## Work order
Repeat the records below word for word, but start at the line that contains "Quiz master asks: Can you draw a box around the brown", stop after the last line, and include nothing else.
(Source information begins)
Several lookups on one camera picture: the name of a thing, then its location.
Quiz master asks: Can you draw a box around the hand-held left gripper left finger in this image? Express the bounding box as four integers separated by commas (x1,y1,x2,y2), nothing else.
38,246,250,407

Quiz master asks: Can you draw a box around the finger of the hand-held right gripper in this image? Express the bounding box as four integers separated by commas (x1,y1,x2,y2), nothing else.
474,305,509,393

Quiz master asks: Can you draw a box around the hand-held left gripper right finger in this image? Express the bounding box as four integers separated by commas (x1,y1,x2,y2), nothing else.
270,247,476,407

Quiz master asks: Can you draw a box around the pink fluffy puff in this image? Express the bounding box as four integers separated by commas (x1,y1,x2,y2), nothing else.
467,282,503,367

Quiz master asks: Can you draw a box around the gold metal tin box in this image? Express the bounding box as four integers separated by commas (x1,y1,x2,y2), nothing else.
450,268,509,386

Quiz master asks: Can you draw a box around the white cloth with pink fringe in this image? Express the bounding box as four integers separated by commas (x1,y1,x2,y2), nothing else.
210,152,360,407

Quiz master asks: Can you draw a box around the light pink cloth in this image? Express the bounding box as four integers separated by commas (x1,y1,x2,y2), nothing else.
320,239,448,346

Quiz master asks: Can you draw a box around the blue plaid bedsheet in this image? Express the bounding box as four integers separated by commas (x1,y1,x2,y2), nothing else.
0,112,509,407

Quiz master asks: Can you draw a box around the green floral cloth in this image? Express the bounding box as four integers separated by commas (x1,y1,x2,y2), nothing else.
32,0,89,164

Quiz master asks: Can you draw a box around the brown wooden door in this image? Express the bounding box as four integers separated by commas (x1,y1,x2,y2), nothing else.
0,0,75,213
(Source information ends)
## Problem solution
Quiz master asks: Can you draw a box around the brown wooden door in this image? Express the bounding box as four integers separated by commas (x1,y1,x2,y2), nothing else.
0,0,75,213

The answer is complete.